Defendant's motion to dismiss argues that the Complaint fails to state a claim with the particularity required by Rule 9(b). As explained above, because the FCA is an anti-fraud statute, the heightened pleading requirements of Rule 9(b) apply. To satisfy this heightened pleading standard, the Complaint must (1) specify the actions that the plaintiff contends to be fraudulent; (2) identify the fraudulent actor; (3) state where and when the fraudulent activity occurred; and (4) explain why the actions were fraudulent. See Wood, 328 Fed. Appx. At 747. "`In other words, `Rule 9(b) requires that a plaintiff set forth the "who, what, when, where and how of the alleged fraud.'" U.S. ex rel. Polansky v. Pfizer, Inc., No. 04-cv-0704 (ERK), 2009 WL 1456582, at *4 (E.D.N.Y. May 22, 2009) (quoting).
The Second Circuit has explained that "the purpose of Rule 9(b) is threefold — it is designed to provide a defendant with fair notice of a plaintiff's claim, to safeguard a defendant's reputation from `improvident charges of wrongdoing,' and to protect a defendant against the institution of a strike suit." O'Brien, 936 F.2d at 676 (quoting Ross v. Bolton, 904 F.2d 819, 823 (2d Cir. 1990)). These purposes apply with full force to claims under the FCA, as the Act provides a windfall to the first person to file, and permits Relator recovery on behalf of the real victim, the Government. The heightened requirements of 9(b) are thus particularly salient in cases brought under the FCA by a Relator. Here, Defendants argue that the Complaint fails to meet the Rule 9(b) specificity requirements with regard to any of its claims.

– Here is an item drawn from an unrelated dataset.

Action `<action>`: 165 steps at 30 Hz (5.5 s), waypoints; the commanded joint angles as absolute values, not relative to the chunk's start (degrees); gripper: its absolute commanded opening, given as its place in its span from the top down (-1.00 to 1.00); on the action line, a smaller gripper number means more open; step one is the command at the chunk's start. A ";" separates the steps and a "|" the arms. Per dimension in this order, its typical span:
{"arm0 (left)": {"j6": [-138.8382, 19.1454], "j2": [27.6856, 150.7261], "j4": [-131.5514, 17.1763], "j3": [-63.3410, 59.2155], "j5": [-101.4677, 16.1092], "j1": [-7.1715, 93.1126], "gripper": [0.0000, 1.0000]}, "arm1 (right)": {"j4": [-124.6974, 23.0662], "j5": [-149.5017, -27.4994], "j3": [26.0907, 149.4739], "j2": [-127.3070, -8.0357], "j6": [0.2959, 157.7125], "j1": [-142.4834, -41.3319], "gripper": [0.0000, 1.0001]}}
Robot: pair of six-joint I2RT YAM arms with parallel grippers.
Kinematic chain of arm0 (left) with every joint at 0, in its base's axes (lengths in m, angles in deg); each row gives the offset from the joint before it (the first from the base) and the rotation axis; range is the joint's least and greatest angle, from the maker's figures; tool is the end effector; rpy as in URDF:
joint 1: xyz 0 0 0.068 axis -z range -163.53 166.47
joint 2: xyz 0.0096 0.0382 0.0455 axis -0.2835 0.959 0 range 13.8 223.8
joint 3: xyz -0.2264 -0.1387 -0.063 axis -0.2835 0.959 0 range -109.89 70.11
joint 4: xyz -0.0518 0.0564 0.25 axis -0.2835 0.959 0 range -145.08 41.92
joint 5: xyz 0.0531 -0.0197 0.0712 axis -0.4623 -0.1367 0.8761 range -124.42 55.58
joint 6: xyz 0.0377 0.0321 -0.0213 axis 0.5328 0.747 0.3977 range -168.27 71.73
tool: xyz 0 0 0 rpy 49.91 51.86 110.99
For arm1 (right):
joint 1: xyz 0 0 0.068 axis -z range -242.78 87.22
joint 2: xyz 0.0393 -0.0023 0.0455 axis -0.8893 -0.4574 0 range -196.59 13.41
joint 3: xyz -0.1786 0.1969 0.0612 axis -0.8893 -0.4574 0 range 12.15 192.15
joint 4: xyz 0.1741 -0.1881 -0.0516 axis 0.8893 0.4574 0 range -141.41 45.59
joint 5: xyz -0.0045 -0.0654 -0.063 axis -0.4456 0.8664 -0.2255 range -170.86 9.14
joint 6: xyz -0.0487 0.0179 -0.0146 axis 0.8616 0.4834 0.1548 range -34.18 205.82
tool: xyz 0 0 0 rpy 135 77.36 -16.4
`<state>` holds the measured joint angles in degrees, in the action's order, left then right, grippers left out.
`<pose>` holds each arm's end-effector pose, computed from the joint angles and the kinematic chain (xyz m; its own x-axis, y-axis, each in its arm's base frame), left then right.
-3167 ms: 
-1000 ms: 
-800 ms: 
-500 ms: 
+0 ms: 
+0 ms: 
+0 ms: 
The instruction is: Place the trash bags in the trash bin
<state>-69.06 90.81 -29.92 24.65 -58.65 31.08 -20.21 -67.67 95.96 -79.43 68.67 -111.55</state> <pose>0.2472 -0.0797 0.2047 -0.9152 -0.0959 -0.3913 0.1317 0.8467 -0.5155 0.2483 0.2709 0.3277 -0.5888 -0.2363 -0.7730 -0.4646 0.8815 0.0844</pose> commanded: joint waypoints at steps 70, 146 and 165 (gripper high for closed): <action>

The Complaint brings claims under multiple sections of the FCA. Counts I and II assert claims for alleged violations of § 3729(a)(1)(A), which applies where one "knowingly presents, or causes to be presented, a false or fraudulent claim for payment or approval," and (a)(1)(B), which creates liability for making a "false record or statement material to a false or fraudulent claim." To mount a plausible claim for relief under these sections, a complaint must plead a (1) claim submitted for payment by the defendant within the meaning of the FCA; (2) that the claim itself or a statement material to the claim must have been false or fraudulent; and (3) that the defendant knew that the claim or statement was false or fraudulent. See U.S. ex rel. Pervez v. Beth Israel Med. Ctr., 736 F.Supp.2d 804, 811 (S.D.N.Y. 2010). Courts in the Second Circuit have held that "allegations of violations of federal regulations are insufficient to establish a claim under the FCA if plaintiff cannot identify, with any particularity, the actual false claims submitted by the defendant." United States v. Dialysis Clinic, Inc., 5:09-CV-00710, 2011 WL 167246, at *10 (N.D.N.Y. Jan. 19, 2011); see also Ping Chen, 966 F. Supp. 2d at 301 (same); U.S. v. Empire Educ. Corp., 959 F.Supp.2d 248, 254 (N.D.N.Y. 2013) ("[Plaintiff] must not only allege with particularity `the underlying schemes and other wrongful activities' but also the resulting `submission of fraudulent claims.'" (quoting U.S. ex rel. Mooney v. Americare, Inc., No. 06-cv-1806, 2013 WL 1346022, at *3 (E.D.N.Y. Apr. 3, 2013)).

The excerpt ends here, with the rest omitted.